=== WORK TASK ===
Each line in the listing below that contains "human" should be returned.

=== INFORMATION ===

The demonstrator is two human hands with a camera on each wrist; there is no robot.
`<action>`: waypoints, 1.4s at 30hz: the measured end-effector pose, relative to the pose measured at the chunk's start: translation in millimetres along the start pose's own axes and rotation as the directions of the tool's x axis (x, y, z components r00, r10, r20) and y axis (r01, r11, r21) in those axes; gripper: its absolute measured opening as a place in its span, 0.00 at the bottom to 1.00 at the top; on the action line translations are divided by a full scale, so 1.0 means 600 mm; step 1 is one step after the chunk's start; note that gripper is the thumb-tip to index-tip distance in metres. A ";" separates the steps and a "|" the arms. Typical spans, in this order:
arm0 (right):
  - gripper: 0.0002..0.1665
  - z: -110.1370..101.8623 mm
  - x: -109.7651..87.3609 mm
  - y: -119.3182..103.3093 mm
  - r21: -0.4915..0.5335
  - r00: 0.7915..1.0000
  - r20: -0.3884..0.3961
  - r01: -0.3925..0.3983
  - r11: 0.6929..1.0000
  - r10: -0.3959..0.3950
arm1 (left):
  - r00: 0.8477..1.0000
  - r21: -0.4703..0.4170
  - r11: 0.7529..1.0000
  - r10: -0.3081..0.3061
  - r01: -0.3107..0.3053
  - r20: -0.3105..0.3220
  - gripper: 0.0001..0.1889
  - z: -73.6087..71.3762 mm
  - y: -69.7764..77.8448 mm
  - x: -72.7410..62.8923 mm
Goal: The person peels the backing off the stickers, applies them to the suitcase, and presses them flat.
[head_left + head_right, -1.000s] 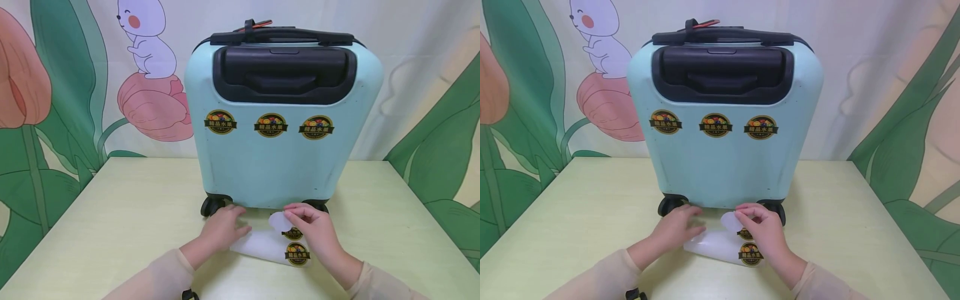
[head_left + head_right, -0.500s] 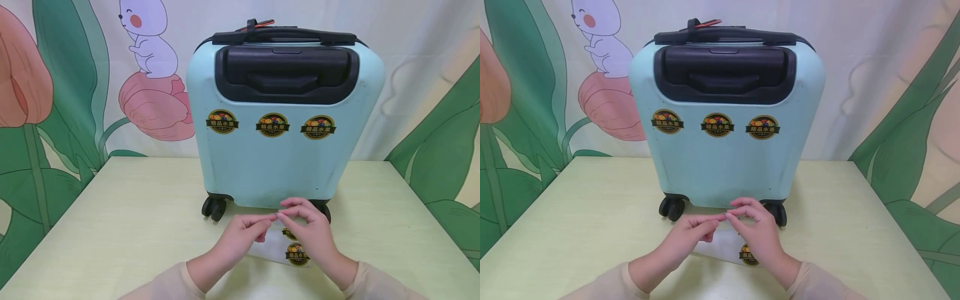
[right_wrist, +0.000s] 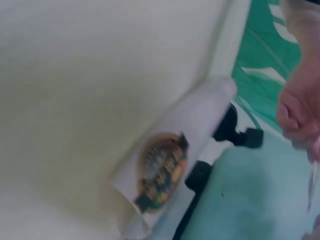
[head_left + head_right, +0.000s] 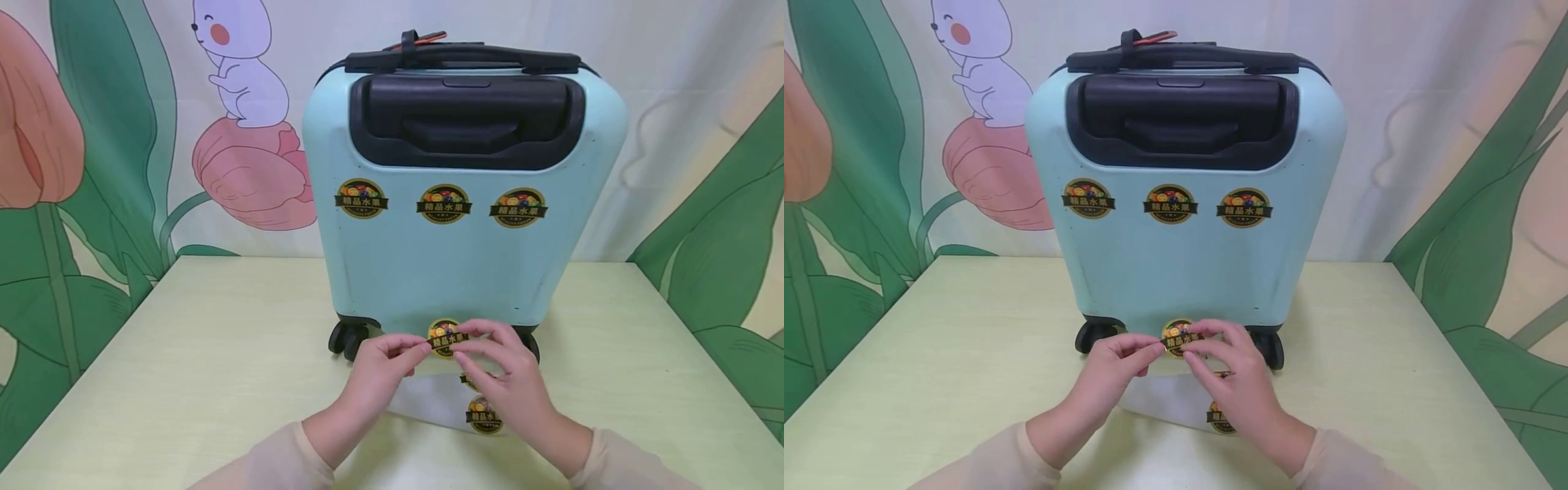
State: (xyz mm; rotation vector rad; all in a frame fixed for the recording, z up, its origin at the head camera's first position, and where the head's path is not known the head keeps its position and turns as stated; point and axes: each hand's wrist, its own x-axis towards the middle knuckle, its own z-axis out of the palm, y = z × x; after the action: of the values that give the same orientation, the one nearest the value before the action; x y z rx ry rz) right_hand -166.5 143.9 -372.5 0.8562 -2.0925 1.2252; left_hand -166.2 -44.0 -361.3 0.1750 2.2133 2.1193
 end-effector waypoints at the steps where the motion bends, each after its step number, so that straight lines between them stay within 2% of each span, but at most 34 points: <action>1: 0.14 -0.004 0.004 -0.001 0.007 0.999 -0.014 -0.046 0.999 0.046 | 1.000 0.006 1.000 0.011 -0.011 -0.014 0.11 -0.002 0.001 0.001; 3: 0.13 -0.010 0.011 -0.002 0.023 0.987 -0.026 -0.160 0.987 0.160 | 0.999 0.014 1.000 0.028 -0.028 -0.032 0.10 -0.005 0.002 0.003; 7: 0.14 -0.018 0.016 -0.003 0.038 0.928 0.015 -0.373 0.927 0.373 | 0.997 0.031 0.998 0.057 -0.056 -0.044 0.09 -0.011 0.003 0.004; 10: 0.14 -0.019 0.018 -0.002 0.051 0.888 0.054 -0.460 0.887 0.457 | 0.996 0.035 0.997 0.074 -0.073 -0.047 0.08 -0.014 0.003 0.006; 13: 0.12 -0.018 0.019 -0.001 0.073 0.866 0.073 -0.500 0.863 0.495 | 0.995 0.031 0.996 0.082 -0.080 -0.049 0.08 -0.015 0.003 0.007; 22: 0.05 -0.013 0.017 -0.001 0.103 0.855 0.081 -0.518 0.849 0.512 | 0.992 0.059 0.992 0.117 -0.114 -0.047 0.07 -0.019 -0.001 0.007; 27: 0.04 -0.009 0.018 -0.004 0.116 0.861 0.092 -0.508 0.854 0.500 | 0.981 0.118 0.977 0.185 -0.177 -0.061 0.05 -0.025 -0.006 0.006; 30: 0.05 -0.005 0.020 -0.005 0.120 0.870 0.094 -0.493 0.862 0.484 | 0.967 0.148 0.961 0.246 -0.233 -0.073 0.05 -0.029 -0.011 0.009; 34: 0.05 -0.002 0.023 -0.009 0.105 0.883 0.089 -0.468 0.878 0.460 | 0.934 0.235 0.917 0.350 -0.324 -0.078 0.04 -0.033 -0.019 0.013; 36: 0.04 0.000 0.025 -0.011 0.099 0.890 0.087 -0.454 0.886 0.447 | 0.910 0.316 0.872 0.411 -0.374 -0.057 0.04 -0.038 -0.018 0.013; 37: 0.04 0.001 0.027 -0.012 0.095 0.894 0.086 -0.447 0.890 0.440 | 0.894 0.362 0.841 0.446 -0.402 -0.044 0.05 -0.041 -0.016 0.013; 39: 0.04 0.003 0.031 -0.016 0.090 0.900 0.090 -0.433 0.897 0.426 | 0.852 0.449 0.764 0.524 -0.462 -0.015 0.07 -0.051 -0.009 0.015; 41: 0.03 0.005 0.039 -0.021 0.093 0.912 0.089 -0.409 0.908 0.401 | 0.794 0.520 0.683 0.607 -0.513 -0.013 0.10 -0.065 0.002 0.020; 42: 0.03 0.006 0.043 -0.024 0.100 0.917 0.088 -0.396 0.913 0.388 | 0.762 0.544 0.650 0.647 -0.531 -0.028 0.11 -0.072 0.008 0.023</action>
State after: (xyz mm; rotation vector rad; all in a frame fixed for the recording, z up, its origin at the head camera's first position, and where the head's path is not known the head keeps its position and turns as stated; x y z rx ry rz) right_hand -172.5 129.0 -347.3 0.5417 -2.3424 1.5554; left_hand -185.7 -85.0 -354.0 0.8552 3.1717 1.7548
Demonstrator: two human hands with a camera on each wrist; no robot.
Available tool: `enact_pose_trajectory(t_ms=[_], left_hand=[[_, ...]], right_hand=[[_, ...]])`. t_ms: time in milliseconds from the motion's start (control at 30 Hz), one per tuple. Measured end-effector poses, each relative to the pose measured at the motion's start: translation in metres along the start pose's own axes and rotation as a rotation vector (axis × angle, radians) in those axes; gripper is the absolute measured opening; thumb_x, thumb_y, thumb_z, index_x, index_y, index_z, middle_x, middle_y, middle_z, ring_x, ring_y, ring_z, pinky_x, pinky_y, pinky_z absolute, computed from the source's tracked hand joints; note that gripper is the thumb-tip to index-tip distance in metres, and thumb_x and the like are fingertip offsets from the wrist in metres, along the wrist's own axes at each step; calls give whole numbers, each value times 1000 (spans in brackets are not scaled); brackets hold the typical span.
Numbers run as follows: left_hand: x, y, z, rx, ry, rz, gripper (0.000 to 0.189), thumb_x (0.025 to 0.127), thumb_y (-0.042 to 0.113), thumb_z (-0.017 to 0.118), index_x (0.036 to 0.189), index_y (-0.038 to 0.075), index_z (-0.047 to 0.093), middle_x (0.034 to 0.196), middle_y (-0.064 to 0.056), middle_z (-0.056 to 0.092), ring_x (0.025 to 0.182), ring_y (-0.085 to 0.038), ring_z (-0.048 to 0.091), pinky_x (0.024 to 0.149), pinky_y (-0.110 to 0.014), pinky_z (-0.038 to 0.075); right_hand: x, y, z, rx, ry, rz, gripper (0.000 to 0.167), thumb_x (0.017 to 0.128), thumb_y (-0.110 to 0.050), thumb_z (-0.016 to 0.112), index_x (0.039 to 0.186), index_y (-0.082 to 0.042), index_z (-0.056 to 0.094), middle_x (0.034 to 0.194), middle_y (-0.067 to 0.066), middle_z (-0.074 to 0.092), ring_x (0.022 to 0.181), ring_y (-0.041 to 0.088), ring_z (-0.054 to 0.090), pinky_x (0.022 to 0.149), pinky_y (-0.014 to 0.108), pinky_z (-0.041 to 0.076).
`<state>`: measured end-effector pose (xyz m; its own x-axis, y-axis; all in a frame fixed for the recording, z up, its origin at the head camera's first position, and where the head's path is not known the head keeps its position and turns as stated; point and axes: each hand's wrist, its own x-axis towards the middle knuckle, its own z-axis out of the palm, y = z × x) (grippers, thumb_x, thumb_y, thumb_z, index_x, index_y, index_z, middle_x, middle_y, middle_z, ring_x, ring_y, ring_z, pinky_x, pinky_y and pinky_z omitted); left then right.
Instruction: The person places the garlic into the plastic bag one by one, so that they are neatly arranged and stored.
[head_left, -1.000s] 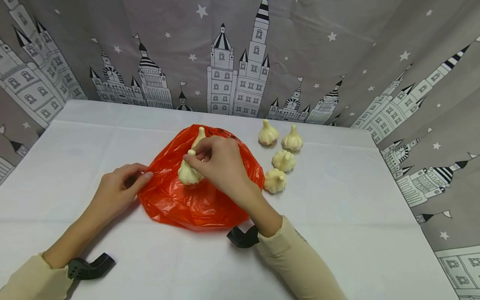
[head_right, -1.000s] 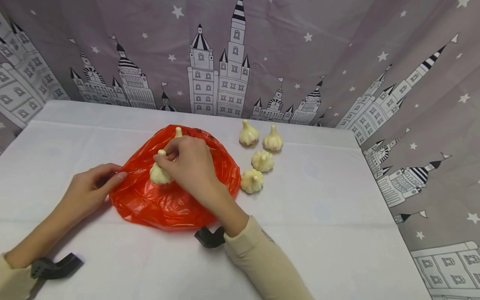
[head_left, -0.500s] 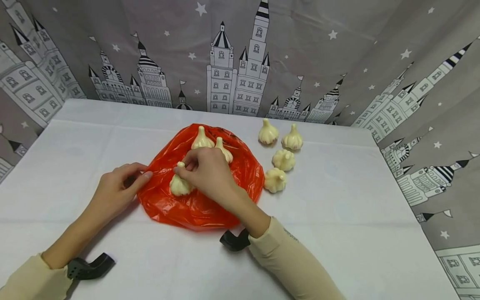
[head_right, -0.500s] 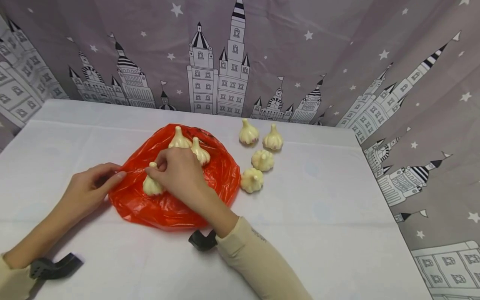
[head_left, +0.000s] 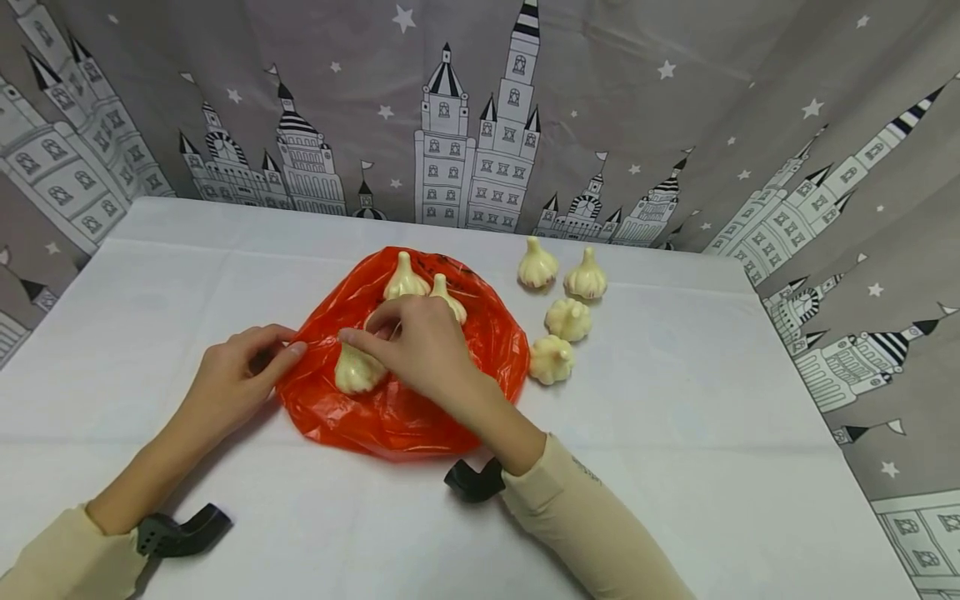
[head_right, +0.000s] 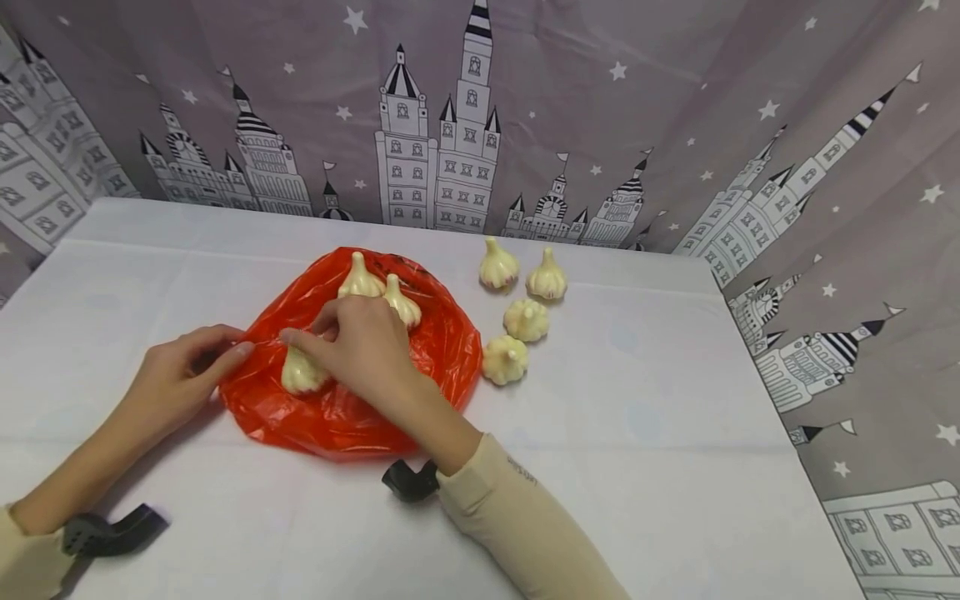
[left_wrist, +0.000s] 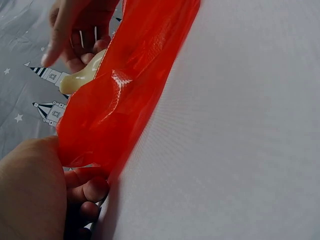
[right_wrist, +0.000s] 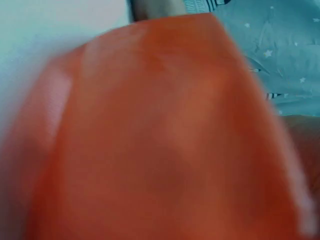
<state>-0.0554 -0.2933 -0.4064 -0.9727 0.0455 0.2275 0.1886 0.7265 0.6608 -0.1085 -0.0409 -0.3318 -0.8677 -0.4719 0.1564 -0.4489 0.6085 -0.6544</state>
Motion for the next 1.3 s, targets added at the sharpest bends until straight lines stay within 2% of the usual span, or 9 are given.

=== SOLUTION FOR THIS TASK ===
The demonstrator is two human hands with a camera on each wrist; there is no robot.
Demonstrator: two human hands with a camera on each wrist; no robot.

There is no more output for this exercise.